Question

How do I use the quadratic formula to solve `3x^2 - 6 = 4x`?

Answer 1

`x = 2/3+-sqrt(22)/3`

Explanation:

Given:

`3x^2-6 = 4x`

Subtract `4x` from both sides to get:

`3x^2-4x-6 = 0`

This is now in standard form:

`ax^2+bx+c = 0`

with `a=3`, `b=-4` and `c=-6`

So we can apply the quadratic formula to find:

`x = (-b+-sqrt(b^2-4ac))/(2a)`

`color(white)(x) = (-(color(blue)(-4))+-sqrt((color(blue)(-4))^2-4(color(blue)(3))(color(blue)(-6))))/(2(color(blue)(3)))`

`color(white)(x) = (4+-sqrt(16+72))/6`

`color(white)(x) = (4+-sqrt(88))/6`

`color(white)(x) = (4+-sqrt(2^2 * 22))/6`

`color(white)(x) = (4+-2sqrt(22))/6`

`color(white)(x) = (2+-sqrt(22))/3`

`color(white)(x) = 2/3+-sqrt(22)/3`

Bonus

Notice in the derivation above that we had a factor `2^2` in the radicand that we brought outside the square root as `2` and then cancelled with the `2` in the divisor.

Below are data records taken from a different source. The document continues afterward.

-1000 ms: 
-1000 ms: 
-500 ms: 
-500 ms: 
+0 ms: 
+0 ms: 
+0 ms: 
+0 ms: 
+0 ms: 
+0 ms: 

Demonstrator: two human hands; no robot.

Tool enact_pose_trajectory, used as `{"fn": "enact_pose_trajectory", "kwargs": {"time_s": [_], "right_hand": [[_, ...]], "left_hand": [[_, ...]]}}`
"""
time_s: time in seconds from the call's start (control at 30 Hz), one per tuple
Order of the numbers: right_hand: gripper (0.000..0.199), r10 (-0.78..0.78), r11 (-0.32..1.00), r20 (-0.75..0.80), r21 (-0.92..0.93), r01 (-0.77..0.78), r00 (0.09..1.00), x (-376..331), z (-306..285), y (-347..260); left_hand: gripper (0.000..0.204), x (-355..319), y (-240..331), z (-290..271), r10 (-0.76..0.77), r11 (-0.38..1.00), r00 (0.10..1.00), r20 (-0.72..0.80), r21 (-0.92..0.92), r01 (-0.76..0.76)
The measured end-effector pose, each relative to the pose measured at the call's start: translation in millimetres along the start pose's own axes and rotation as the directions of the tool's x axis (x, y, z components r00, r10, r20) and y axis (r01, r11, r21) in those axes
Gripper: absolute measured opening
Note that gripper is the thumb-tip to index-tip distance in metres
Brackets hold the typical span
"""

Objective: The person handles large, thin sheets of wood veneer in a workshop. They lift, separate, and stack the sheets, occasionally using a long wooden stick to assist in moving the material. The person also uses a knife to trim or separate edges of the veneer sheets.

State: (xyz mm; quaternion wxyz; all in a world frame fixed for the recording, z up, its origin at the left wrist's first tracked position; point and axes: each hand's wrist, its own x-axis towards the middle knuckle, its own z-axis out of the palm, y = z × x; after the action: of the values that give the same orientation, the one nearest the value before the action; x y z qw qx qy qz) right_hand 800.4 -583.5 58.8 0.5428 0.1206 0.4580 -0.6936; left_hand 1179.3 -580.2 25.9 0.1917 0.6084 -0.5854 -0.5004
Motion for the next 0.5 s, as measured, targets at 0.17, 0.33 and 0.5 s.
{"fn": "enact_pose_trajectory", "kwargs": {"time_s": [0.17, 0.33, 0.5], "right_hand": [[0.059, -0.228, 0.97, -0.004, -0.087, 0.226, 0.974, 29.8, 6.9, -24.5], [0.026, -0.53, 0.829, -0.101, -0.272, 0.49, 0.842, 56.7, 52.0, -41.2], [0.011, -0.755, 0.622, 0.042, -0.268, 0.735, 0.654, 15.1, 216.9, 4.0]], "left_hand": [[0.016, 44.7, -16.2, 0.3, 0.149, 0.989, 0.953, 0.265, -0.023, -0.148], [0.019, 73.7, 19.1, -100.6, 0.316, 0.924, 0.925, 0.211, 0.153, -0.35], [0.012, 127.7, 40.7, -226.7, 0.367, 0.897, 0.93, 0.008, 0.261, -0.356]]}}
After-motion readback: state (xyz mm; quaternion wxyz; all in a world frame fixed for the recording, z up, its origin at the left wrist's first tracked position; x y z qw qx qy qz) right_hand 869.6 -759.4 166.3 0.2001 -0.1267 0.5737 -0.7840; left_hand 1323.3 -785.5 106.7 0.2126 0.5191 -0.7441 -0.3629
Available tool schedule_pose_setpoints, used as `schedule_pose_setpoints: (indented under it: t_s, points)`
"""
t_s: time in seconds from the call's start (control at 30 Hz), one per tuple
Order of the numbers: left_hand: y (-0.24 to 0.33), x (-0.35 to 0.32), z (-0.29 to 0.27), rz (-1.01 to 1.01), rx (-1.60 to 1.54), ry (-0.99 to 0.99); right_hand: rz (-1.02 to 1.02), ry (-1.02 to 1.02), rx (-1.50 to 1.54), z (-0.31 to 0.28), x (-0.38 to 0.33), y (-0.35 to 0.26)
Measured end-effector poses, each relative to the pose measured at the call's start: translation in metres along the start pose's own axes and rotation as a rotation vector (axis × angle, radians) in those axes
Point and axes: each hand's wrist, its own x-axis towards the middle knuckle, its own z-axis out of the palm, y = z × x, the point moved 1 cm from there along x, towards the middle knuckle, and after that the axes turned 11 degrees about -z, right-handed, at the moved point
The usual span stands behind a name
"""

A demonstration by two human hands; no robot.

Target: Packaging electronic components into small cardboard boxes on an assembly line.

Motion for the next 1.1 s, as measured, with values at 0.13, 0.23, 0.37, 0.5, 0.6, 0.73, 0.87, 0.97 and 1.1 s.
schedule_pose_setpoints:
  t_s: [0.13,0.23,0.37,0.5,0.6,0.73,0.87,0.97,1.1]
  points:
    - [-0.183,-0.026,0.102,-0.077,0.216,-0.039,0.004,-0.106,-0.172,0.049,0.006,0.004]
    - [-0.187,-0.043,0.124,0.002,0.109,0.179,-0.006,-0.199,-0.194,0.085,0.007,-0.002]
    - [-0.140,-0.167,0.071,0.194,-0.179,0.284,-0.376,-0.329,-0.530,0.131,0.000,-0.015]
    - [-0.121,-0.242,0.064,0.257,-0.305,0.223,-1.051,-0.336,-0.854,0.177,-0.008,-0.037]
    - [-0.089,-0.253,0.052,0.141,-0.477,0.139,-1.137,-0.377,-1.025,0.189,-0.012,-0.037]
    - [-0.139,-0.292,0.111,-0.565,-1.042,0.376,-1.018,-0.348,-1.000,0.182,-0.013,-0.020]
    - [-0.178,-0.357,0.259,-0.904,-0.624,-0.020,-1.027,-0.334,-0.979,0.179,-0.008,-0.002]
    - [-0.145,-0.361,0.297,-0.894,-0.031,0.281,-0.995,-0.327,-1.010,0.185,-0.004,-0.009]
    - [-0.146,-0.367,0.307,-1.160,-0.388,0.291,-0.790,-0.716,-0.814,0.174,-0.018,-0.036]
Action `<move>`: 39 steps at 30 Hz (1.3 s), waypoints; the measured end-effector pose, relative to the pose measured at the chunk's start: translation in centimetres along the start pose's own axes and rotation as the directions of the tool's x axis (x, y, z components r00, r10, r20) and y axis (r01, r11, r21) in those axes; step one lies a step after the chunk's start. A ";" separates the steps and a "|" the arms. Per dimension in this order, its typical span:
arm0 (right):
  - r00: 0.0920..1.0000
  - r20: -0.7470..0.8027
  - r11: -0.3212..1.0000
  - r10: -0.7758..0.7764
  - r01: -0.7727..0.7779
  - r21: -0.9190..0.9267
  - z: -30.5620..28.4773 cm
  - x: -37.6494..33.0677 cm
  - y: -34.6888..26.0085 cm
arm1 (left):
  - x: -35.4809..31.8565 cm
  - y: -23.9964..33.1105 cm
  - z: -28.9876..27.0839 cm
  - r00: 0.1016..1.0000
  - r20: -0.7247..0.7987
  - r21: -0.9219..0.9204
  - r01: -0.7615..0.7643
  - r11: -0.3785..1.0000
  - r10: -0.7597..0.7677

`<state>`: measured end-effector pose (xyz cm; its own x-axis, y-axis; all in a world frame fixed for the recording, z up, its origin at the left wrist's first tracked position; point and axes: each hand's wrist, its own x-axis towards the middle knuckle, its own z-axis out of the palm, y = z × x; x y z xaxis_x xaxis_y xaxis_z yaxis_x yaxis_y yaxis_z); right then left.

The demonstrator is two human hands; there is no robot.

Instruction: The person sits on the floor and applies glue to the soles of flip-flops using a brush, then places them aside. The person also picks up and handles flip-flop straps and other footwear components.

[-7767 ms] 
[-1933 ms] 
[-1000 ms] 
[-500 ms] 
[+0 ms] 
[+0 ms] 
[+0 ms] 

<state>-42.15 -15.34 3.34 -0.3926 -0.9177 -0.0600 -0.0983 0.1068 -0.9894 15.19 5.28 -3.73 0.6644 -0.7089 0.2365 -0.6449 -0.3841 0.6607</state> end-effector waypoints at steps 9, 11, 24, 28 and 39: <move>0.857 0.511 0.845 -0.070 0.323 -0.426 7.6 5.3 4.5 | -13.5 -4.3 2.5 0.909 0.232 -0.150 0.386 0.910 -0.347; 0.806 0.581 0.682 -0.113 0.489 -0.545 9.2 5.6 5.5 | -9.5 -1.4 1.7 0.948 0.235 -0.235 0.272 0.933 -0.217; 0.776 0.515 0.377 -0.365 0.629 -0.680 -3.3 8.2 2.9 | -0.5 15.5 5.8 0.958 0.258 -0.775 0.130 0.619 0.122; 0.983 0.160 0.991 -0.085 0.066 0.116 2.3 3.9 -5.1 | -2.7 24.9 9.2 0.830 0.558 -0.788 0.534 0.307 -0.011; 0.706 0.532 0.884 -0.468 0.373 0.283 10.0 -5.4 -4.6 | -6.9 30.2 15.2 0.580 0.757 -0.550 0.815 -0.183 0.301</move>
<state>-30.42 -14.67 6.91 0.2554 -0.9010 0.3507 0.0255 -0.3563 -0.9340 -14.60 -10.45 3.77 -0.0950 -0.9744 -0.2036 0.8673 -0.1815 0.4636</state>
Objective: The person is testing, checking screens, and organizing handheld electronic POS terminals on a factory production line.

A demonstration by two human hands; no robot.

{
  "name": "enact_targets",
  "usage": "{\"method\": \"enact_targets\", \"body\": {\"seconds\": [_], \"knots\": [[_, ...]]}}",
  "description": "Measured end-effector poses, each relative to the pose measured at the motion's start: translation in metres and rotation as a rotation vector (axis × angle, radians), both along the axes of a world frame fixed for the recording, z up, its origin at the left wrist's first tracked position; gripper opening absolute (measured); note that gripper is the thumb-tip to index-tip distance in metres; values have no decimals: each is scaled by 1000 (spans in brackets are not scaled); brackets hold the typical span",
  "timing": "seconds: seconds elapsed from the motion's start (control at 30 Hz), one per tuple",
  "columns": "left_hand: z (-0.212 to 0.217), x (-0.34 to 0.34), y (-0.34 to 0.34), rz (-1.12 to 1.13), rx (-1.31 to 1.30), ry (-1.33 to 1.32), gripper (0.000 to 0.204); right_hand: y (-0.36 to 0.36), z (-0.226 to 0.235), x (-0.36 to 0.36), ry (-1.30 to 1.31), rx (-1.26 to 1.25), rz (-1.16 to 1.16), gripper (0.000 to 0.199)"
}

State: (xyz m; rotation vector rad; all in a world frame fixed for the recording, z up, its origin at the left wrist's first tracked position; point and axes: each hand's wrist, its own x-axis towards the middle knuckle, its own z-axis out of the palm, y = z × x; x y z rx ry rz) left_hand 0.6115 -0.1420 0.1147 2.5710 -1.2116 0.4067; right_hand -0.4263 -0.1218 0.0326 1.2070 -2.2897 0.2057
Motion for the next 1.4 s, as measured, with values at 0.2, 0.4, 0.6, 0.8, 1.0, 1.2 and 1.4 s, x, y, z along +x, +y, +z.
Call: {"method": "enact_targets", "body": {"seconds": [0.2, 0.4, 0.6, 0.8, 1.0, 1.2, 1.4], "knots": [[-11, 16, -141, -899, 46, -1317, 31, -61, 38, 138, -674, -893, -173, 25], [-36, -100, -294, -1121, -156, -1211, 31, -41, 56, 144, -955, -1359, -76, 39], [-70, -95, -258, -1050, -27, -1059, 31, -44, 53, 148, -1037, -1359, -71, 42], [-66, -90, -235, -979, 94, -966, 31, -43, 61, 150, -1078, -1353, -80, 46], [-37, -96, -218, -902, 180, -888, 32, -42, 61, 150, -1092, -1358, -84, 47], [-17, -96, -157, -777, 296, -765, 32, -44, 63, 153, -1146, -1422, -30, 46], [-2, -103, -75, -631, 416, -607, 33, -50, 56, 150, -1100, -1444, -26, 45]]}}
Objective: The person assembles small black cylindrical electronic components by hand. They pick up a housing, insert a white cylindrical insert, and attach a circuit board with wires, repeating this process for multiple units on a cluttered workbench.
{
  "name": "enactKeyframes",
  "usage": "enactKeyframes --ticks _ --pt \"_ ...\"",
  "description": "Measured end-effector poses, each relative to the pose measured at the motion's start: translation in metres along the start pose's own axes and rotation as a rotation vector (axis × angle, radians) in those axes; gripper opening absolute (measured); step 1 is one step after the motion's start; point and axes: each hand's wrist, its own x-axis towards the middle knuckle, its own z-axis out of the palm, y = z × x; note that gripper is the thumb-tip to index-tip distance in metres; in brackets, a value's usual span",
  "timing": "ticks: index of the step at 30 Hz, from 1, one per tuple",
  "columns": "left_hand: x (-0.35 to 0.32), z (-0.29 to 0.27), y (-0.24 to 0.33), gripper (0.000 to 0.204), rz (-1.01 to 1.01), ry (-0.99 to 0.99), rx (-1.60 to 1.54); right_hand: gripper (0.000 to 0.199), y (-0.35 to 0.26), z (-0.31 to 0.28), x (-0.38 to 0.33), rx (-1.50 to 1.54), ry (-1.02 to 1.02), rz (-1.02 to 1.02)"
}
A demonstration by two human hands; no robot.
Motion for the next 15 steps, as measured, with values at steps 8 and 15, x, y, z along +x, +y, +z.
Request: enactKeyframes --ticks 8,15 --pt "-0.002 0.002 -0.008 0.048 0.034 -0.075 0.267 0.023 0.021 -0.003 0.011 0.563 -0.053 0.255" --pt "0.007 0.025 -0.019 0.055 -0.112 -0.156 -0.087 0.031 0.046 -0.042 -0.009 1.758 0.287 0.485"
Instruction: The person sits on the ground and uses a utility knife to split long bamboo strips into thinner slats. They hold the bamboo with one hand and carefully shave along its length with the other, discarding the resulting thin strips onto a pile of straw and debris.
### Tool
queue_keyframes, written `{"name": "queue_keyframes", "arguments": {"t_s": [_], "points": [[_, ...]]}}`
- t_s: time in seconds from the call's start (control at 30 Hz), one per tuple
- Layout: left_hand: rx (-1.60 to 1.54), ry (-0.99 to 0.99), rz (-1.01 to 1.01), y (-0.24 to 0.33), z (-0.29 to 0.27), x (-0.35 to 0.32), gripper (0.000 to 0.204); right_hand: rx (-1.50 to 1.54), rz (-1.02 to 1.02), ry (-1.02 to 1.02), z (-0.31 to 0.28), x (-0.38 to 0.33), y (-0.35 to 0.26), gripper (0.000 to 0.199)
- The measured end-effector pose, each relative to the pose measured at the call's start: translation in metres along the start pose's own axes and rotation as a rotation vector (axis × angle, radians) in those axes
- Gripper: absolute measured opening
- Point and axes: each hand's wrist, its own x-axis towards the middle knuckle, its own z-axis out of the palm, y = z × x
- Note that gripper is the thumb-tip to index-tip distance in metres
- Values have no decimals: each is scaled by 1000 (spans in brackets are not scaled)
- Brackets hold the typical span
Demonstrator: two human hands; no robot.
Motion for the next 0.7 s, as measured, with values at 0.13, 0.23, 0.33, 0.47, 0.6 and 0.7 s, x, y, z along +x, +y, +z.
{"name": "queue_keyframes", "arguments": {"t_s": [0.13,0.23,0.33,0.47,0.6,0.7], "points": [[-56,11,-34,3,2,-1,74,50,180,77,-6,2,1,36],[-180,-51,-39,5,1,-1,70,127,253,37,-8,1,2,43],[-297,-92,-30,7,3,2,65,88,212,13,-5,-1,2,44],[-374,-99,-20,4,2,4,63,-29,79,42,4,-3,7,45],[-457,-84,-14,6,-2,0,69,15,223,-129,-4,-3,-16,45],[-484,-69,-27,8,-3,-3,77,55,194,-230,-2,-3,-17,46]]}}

This always happens when `b` is even, adding an extra simplification step or two.

In such cases we can instead think of the original quadratic as taking the form:

`ax^2+2dx+c = 0`

Then the solutions can be expressed as:

`x = (-d+-sqrt(d^2-ac))/a`

In our example `a=3`, `d=-2` and `c=-6`, so we get:

`x = (-(color(blue)(-2))+-sqrt((color(blue)(-2))^2-(color(blue)(3))(color(blue)(-6))))/(color(blue)(3))`

`color(white)(x) = (2+-sqrt(4+18))/3`

`color(white)(x) = (2+-sqrt(22))/3`

`color(white)(x) = 2/3+-sqrt(22)/3`

I don't know how widely this variant of the quadratic formula is used.

If `a=1` then we can simplify further to say that the solutions of:

`x^2+2dx+c = 0`

are:

`x = -d+-sqrt(d^2-4c)`